Il avait été l’un des premiers lieutenants de Roger Planchon, dirigé de grandes institutions à Tourcoing et Villeneuve-d’Ascq, à Toulouse. Il avait dirigé le conservatoire. Il était humble et lucide. Il s’est éteint hier. Il avait eu 86 ans en février dernier.
Il y a trois ans, en janvier 2019, il avait envoyé, à quelques personnes en qui il avait confiance, deux manuscrits, deux « cahiers », intitulés Une étincelle entre deux néants. C’était l’histoire de sa mère. Elle était née le 18 septembre 1914. Elle avait choisi de mourir. Jacques Rosner avait écrit ce récit pour ses nièces, Laurence et Valérie. L’homme de théâtre complet, qui vivait à Paris et que l’on rencontrait souvent au spectacle, annonçait en même temps qu’il se retirait, avec Nicole, sa femme, en Normandie. Leur adresse était merveilleuse : le village, création récente, réunion de hameaux, se nommait Belle Vie en Auge.
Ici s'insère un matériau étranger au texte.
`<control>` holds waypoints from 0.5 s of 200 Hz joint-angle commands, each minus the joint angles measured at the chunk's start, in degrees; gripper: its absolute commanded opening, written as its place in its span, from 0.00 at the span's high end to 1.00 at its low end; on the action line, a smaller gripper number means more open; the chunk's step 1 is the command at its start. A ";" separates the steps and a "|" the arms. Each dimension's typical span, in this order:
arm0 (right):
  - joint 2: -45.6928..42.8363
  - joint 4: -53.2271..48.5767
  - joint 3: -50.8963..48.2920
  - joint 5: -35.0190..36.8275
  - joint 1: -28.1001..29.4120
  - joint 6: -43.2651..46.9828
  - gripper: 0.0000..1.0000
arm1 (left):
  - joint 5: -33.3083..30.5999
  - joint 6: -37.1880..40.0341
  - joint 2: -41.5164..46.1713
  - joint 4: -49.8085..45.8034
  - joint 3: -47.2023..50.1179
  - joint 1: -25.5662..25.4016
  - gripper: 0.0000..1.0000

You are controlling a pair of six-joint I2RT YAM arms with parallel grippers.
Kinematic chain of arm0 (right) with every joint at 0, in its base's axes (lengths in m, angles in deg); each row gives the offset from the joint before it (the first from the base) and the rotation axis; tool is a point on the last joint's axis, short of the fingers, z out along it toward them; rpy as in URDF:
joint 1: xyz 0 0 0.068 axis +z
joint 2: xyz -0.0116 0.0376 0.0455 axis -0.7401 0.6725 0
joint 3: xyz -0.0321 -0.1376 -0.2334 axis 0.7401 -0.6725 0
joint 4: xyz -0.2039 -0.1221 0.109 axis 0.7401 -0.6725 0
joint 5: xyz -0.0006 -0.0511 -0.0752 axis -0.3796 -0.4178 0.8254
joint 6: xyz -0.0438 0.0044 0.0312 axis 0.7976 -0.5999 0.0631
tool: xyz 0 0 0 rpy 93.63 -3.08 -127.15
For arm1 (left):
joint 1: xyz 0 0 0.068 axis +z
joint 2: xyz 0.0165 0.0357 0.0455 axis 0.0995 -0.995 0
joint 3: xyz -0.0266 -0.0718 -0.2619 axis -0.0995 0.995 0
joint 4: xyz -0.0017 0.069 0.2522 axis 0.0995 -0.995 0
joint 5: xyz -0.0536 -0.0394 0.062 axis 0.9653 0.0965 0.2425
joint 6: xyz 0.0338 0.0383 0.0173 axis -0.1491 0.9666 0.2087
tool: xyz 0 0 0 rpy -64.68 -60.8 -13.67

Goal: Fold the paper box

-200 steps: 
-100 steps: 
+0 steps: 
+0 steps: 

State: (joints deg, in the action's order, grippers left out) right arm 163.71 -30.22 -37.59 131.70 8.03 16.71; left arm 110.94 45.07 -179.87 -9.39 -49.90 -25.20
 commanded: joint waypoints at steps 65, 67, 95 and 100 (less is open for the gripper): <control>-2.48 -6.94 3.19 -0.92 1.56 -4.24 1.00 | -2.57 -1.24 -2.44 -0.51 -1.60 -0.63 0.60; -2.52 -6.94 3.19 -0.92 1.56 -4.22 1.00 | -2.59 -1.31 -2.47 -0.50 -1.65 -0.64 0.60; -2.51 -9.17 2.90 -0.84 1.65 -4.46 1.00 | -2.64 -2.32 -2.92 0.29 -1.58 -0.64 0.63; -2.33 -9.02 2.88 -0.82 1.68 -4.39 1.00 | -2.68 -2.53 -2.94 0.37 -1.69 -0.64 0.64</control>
Une belle vie au pays d’Auge, ni Nicole ni lui n’en auront eu vraiment le loisir puisque la pandémie s’est abattue sur le pays, et que Jacques Rosner s’est éteint en cette fin mars 2022. Il avait eu 86 ans le 5 février dernier.
On ne l’oubliait pas. Il était un lien, une référence. Le théâtre est souvent affaire d’invention et de rupture, mais surtout de passage, de partage, d’héritage. Lui, qui évoque évidemment l’enfant qu’il fut, Jacky, en racontant sa maman, lui qui était né et avait grandi à Lyon, se trouva très jeune dans le cercle d’un artiste qui a marqué le XXème siècle, Roger Planchon. Auparavant, l’exode, le train attaqué par les avions, tout cela le petit garçon de quatre ans l’avait en tête. Comme Nice, un peu plus tard.
Le temps passa. On retrouva Lyon. Jacky avait été saisi de la passion du théâtre. Il voulait suivre des cours, mais il n’avait que 14 ans, et il fallait avoir 17 ans pour entrer au conservatoire de Lyon. Mais, grâce aux adultes de sa famille, très attentifs à ses rêves, il put suivre les cours de Suzette Guillaud. Il y avait là un « grand » de 19 ans. Roger Planchon.
Le destin de la mère de Jacques fut tragique.
Il continua. Avec Roger Planchon, jusqu’en 1970. En 1971, il fut nommé au CDN de Tourcoing. Il fit édifier à Villeneuve-d’Ascq, La Rose des vents. En 74, il prit en mains les destinées du conservatoire, neuf années durant, introduisant de grandes réformes, dans l’après 68. En 1985, il fut nommé à Toulouse, au Grenier de Toulouse-Théâtre Daniel Sorano. Il y demeura jusqu’en 1995.
Comédien, metteur en scène, on complètera ce parcours demain, il fut un interprète sensible, un homme de théâtre engagé dans son temps, mais sans raideur. Il dirigea des dizaines et des dizaines de comédiennes, de comédiens, mit au jour des textes puissants, des poètes de la scène. Un grand serviteur du théâtre que les jeunes générations ne connaissent peut-être pas bien, mais qui fut un grand homme, un grand citoyen. Nous lui rendrons un plus large hommage.